Top 10 court cases | Black History Month

February is Black History Month

Black History Month

Mildred Loving was involved in the case that established banning interracial marriage as unconstitutional. Image from Flickr.

Black History Month is here, and it’s time to study up. A good way to trace some of the important events in black history is to look at Supreme Court decisions that directly affected African-Americans. Not all of these decisions were victories, but they all were important in black history.

In an age when African-Americans can get payday loans with a simple credit check, it’s pretty interesting to read about what the laws were 150 years ago. Here are the top 10 most influential Supreme Court decisions related to black history, according to

1. Dred Scott vs. Sandford, 1857

As you can probably guess from the date of this decision, it was not a good one for slaves. This case established that slaves were the property of their masters, even if the slave and master lived in a free state. It also struck down the Missouri Compromise, which banned importing slaves. This case established that slave owners could take their slaves anywhere they wanted.

2. Civil Rights Cases, 1883

This decision was also a bad one in black history. After several civil rights acts and the 13th and 14th amendments were passed, businesses sued saying they were unconstitutional. The Supreme Court ruled that it was unconstitutional to govern private businesses, so the acts that forbid businesses from discrimination were repealed.

3. Plessy v. Ferguson, 1896

This is the case that established “separate but equal” segregation laws. Plessy took his case to the Supreme Court after he was fined for refusing to sit in the segregated section of a train. This case upheld segregation as legal, but established that facilities must be equal.

4. Powell v. Alabama, 1932

This case overturned the convictions of nine African-American men who got into a fight with a group of white men on a freight train. The men were convicted of sexual assault after two women accused them in retaliation. A doctor said there was no evidence of sexual assault. All nine men were convicted, though they had no lawyers to represent them and were not allowed to contact family. This case counsel in state and federal courts.

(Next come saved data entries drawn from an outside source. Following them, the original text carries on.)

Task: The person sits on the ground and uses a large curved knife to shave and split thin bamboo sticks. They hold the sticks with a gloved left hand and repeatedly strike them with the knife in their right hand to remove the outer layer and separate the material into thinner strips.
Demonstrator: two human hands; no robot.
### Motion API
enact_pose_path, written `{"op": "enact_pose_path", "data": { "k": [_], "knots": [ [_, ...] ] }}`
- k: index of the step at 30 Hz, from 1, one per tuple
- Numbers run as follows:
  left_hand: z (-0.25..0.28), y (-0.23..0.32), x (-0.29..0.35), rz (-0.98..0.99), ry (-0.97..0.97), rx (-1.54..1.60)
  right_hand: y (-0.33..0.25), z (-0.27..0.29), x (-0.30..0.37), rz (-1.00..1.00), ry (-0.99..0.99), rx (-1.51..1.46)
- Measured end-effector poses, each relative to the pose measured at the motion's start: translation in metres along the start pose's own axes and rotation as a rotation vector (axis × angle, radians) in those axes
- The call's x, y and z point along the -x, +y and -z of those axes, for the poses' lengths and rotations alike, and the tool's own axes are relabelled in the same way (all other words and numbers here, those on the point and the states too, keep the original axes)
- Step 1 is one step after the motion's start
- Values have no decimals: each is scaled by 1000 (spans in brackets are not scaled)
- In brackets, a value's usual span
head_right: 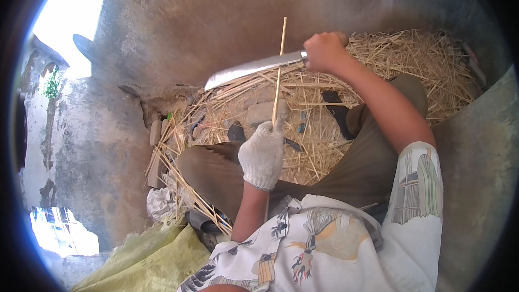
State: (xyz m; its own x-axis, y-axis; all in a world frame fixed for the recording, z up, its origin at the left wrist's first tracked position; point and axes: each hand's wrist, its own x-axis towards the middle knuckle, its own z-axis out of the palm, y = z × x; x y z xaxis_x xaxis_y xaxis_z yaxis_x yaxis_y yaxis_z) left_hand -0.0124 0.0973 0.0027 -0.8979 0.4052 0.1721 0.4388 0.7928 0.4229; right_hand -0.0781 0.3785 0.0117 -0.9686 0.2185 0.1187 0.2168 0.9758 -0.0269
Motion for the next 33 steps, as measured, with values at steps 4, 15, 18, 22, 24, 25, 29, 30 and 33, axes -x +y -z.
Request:
{"op": "enact_pose_path", "data": {
  "k": [4, 15, 18, 22, 24, 25, 29, 30, 33],
  "knots": [
    [1, 1, 2, 13, -35, 62, 29, -4, -15, -275, 98, -159],
    [-8, -5, 3, -4, 4, 81, 4, -5, -1, 162, -19, 149],
    [1, 1, 5, -10, -30, 168, 19, 1, -15, 21, -42, 68],
    [9, 11, 7, -13, -76, 232, 39, -13, -22, -147, -38, -95],
    [3, 9, 8, -23, -67, 217, 39, -9, -20, -138, -25, -25],
    [1, 8, 8, -21, -76, 195, 41, -6, -18, -123, -12, 40],
    [-13, -2, 15, -152, -39, 207, 48, 18, -14, -409, -67, -74],
    [-12, 3, 14, -127, -68, 202, 59, 11, -17, -465, -10, -147],
    [-2, 16, 13, -13, -97, 231, 76, -9, -22, -596, 88, -335]
  ]
}}
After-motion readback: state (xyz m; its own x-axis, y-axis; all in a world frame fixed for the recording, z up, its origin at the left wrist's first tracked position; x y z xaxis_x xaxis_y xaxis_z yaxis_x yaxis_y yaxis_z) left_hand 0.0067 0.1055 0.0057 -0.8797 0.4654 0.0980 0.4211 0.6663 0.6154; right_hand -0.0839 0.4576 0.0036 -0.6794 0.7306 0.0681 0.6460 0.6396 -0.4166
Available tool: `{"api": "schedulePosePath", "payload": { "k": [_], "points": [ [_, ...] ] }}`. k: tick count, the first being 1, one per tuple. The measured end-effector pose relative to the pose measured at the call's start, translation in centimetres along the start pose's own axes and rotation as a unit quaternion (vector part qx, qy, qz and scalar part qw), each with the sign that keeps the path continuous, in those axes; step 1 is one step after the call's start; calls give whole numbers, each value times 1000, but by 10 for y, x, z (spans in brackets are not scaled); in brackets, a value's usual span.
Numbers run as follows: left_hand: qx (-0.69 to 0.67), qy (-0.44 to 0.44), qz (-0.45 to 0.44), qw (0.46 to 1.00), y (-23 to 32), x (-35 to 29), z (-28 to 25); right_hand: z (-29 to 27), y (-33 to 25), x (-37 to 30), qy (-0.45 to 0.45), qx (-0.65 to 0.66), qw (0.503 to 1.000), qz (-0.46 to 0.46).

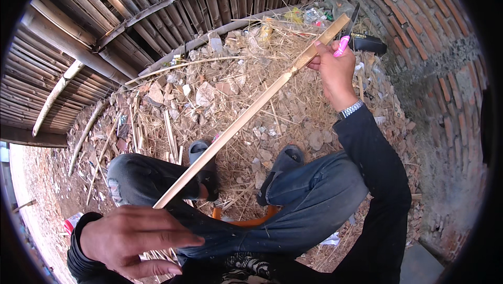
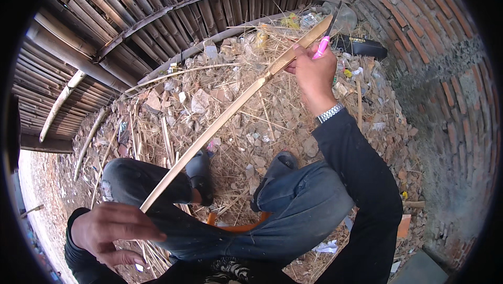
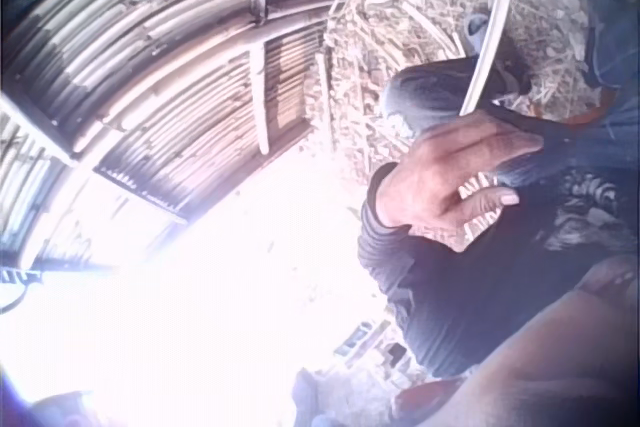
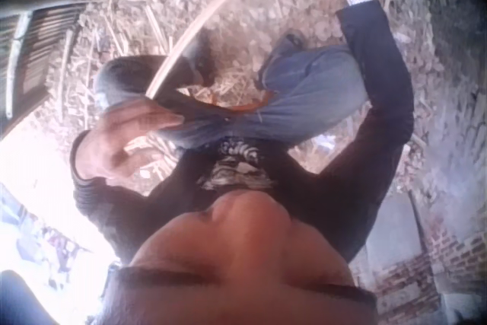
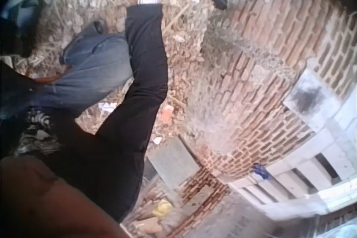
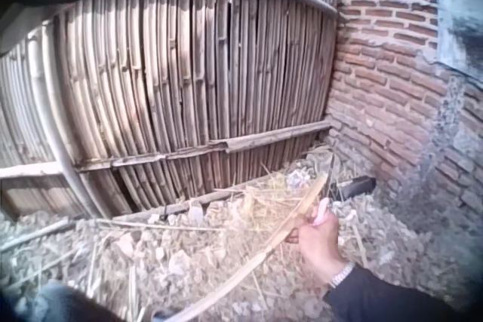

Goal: The person uses a knife to shave layers off a piece of bamboo while sitting on the ground.

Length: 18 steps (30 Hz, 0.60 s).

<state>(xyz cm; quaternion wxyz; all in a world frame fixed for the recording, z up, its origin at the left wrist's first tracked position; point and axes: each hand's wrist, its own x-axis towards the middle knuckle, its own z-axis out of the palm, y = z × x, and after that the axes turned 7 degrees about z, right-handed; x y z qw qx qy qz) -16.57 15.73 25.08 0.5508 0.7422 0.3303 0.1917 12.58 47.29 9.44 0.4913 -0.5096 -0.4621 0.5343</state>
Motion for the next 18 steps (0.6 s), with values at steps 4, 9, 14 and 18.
{"api": "schedulePosePath", "payload": {
  "k": [4, 9, 14, 18],
  "points": [
    [-241, -111, -14, 964, -20, -18, 60, -9, -9, 6, 28, 42, 999, 18],
    [-287, 426, 30, 858, -80, 27, 122, 2, -25, -17, -18, 87, 990, 108],
    [-171, 728, 334, 574, -89, 87, 24, 16, -4, -36, -78, 96, 972, 199],
    [-103, 714, 473, 506, -57, 68, -35, 58, 14, -55, -206, -8, 946, 250]
  ]
}}
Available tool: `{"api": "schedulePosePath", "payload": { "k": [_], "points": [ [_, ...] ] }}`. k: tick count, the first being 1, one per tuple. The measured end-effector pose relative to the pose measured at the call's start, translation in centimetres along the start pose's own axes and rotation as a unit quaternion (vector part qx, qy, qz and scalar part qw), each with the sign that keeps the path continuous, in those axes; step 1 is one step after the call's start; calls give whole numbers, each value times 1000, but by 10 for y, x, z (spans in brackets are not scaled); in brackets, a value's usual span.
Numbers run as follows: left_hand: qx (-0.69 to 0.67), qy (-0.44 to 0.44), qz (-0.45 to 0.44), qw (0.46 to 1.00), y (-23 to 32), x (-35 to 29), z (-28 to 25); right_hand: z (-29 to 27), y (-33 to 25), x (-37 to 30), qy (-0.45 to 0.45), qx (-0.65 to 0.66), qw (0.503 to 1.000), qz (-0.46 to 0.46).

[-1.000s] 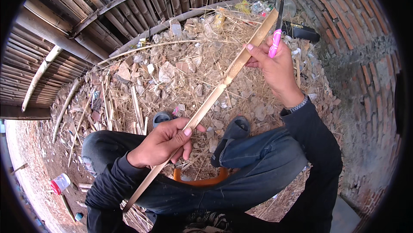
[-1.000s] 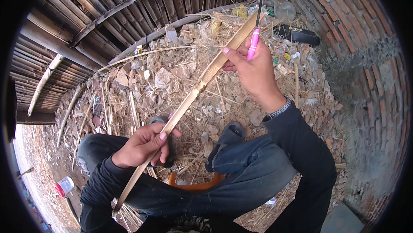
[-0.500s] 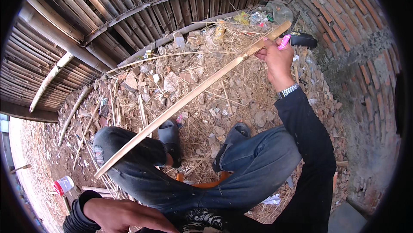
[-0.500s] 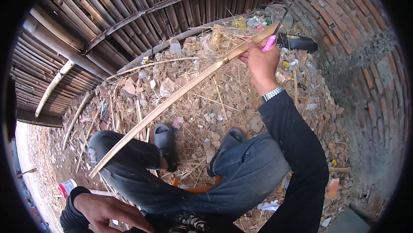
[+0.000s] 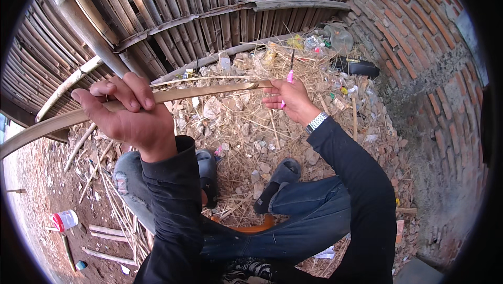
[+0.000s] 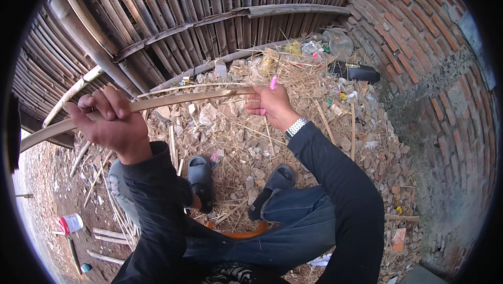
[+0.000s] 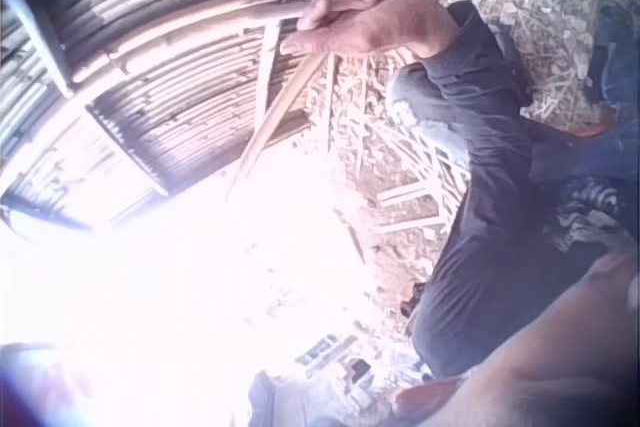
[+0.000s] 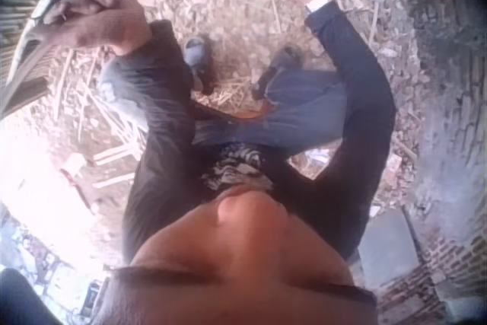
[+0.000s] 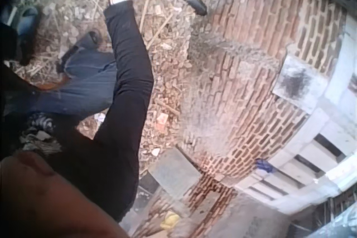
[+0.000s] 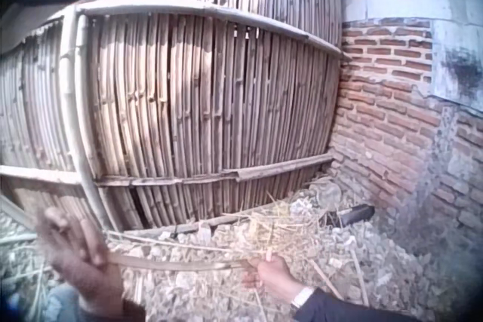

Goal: The person uses a knife to shave layers off a piece of bamboo while sitting on the ground.

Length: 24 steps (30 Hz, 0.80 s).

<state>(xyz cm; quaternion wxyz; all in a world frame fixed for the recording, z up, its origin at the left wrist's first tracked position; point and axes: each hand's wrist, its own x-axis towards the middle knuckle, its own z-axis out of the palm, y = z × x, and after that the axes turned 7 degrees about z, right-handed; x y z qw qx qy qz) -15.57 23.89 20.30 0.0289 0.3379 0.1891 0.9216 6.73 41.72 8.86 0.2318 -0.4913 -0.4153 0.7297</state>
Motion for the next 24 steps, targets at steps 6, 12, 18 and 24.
{"api": "schedulePosePath", "payload": {
  "k": [6, 12, 18, 24],
  "points": [
    [55, -47, -19, 997, -68, 16, 8, 12, 99, 72, 151, -248, 944, -157],
    [94, 8, -102, 990, -150, -46, -18, 23, 218, 73, 208, -85, 974, 28],
    [66, -6, -84, 994, -197, -75, -56, 39, 225, 63, 236, -222, 941, -95],
    [42, 10, -104, 994, -194, -66, -75, 109, 118, 8, 76, 46, 974, -209]
  ]
}}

5. Shelley v. Kraemer, 1948

This is where we start to see good news. This case forbid courts from making or enforcing laws designed to keep people of certain races from owning or inhabiting property.

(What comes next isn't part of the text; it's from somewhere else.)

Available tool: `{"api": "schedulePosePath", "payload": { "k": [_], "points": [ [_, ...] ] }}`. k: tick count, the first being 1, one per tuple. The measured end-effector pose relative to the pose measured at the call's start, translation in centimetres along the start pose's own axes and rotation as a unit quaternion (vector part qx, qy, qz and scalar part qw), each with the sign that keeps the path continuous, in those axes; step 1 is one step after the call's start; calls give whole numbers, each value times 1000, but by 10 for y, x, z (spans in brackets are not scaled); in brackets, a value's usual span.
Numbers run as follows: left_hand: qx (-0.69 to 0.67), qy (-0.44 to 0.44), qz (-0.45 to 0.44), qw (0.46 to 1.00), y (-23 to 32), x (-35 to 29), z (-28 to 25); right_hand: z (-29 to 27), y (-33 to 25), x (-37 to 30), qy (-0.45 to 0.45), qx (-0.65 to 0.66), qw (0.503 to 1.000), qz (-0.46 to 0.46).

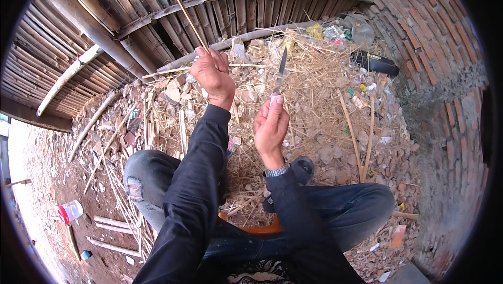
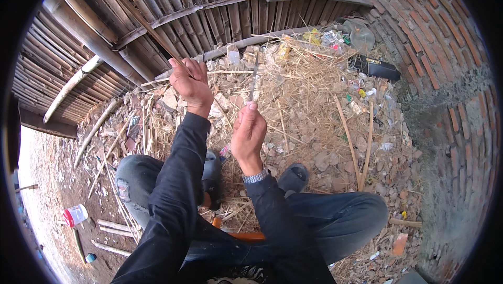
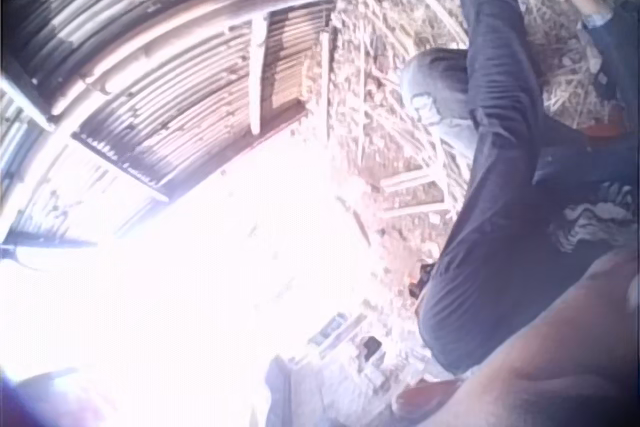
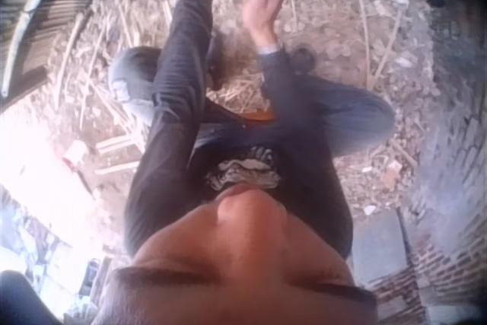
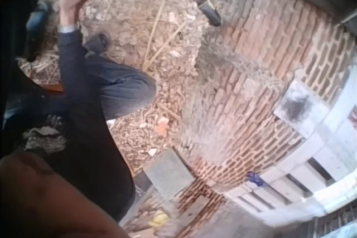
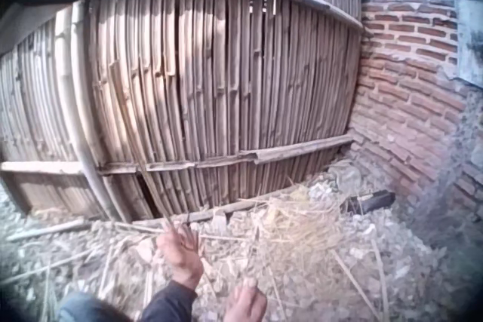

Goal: The person uses a knife to shave layers off a piece of bamboo while sitting on the ground.

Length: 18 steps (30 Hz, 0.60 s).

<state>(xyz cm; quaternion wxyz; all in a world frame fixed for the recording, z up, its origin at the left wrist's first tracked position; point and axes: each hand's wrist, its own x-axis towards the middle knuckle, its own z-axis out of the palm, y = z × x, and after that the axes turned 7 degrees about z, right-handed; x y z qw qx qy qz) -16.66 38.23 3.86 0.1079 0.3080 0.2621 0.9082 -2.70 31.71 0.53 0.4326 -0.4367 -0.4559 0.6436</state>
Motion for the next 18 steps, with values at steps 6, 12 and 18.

6. Brown v. Board of Education, 1954

Most people have heard of this landmark case, which ended segregation in public schools. It reversed Plessy v. Ferguson and established segregation in the education system as unlawful.

7. Heart of Atlanta Motel v. United States, 1964

In the same year the Civil Rights Act passed, this motel sued for its right to choose who was allowed to stay there. Of course, the motel lost.

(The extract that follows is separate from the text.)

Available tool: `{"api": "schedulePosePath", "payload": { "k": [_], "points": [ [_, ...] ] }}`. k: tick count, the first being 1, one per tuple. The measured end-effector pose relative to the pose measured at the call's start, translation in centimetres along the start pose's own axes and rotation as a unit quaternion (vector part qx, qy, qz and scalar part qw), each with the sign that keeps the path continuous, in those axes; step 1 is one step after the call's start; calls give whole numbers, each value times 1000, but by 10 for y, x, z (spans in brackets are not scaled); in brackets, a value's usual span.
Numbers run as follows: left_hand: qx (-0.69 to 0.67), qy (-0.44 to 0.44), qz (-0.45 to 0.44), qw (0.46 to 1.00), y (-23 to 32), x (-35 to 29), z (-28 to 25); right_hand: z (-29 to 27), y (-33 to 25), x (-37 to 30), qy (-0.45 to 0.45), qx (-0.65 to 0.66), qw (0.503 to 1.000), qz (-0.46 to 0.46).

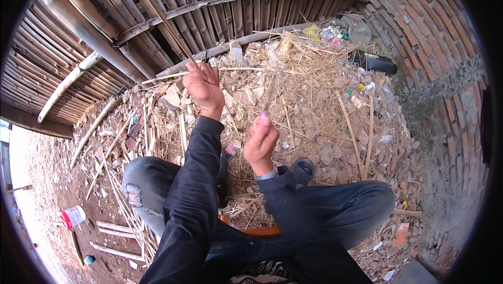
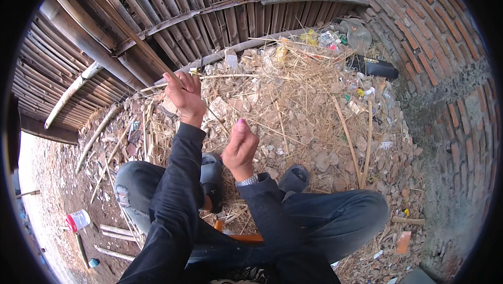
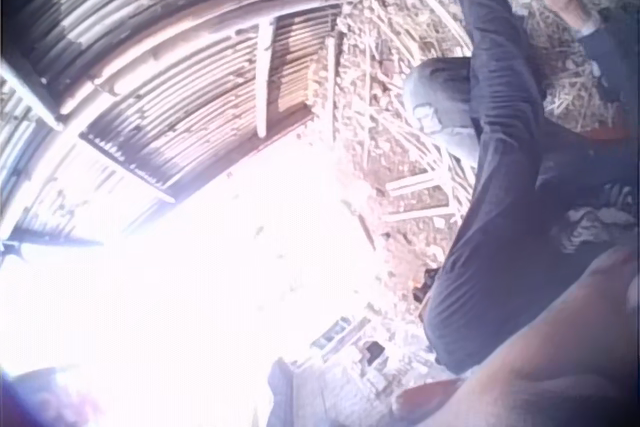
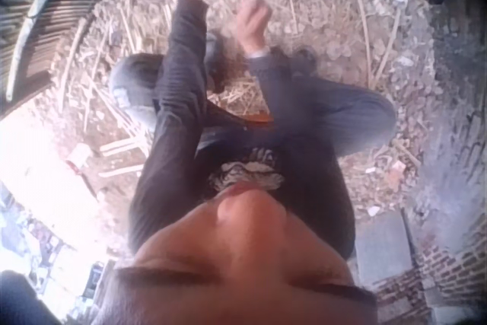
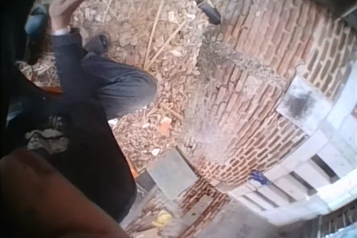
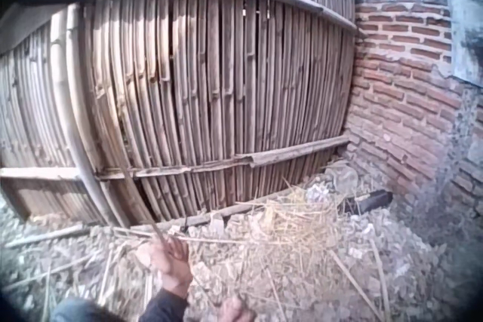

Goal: The person uses a knife to shave layers off a piece of bamboo while sitting on the ground.

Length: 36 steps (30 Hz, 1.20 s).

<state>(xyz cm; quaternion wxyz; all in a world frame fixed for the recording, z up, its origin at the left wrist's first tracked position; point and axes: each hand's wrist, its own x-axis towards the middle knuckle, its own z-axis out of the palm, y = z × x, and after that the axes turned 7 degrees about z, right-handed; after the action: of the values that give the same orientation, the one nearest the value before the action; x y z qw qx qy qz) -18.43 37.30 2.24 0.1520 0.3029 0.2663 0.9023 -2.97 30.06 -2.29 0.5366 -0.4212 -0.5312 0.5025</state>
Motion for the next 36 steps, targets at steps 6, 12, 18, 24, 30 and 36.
{"api": "schedulePosePath", "payload": {
  "k": [6, 12, 18, 24, 30, 36],
  "points": [
    [26, -6, -32, 999, 3, -16, 23, -12, 116, -26, -137, -356, 906, 181],
    [26, -15, -26, 999, 17, -21, -2, -2, -56, 35, -115, 146, 959, 215],
    [-12, -49, -30, 998, 8, -38, 23, -28, 136, -43, -151, -333, 926, 95],
    [10, -58, -21, 998, 19, -19, 4, -23, 73, 24, -152, -287, 905, 273],
    [18, -24, -10, 999, 24, -19, -23, -4, -66, 25, -133, 154, 954, 219],
    [16, 8, -35, 999, 18, -18, -12, -51, 203, -67, -157, -349, 817, 432]
  ]
}}
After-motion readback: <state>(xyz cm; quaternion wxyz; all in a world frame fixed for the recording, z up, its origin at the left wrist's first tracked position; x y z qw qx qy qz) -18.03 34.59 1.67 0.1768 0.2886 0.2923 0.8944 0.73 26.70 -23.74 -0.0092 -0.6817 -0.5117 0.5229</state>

8. Loving v. Virginia, 1967

Three years after the Civil Rights Act was added to the constitution, the Supreme Court ruled that the 16 states in the U.S. that still banned interracial marriage had to revise their laws.

9. Regents of the University of California v. Bakke, 1978

Affirmative action policies were established in the 1960s, and they were meant to be temporary. President Kennedy set out to “level the playing field” for all Americans. However, this 1978 case established that affirmative action policies that amounted to reverse discrimination were unconstitutional.

10. Grutter v. Bollinger, 2003

Affirmative action has been the center of many court cases. The Supreme Court decided in 2003 that considering race for college enrollment is still allowed as long as individualized review of the consumer is part of the process as well.